Institut du Fer a Moulin, 75005 Paris, France.
Departament de Biomedicina, Facultat de Medicina, Universitat de Barcelona, 08036 Barcelona, Spain.
Institut d'Investigacions Biomèdiques August Pii Sunyer (IDIBAPS), 08036 Barcelona, Spain.
Centro de Investigación Biomédica en Red Sobre Enfermedades Neurodegenerativas (CIBERNED), 28031 Madrid, Spain.
Institut de Neurociencies, Universitat de Barcelona, 08036 Barcelona, Spain.

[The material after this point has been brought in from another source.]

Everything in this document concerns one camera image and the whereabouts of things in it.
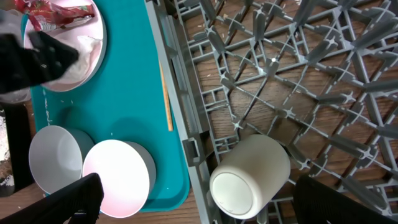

The structure and function of spines and excitatory synapses are under the dynamic control of multiple signalling networks. Although tyrosine phosphorylation is involved, its regulation and importance are not well understood. Here we study the role of Pyk2, a non-receptor calcium-dependent protein-tyrosine kinase highly expressed in the hippocampus. Hippocampal-related learning and CA1 long-term potentiation are severely impaired in Pyk2-deficient mice and are associated with alterations in NMDA receptors, PSD-95 and dendritic spines. In cultured hippocampal neurons, Pyk2 has autophosphorylation-dependent and -independent roles in determining PSD-95 enrichment and spines density. Pyk2 levels are decreased in the hippocampus of individuals with Huntington and in the R6/1 mouse model of the disease. Normalizing Pyk2 levels in the hippocampus of R6/1 mice rescues memory deficits, spines pathology and PSD-95 localization. Our results reveal a role for Pyk2 in spine structure and synaptic function, and suggest that its deficit contributes to Huntington's disease cognitive impairments.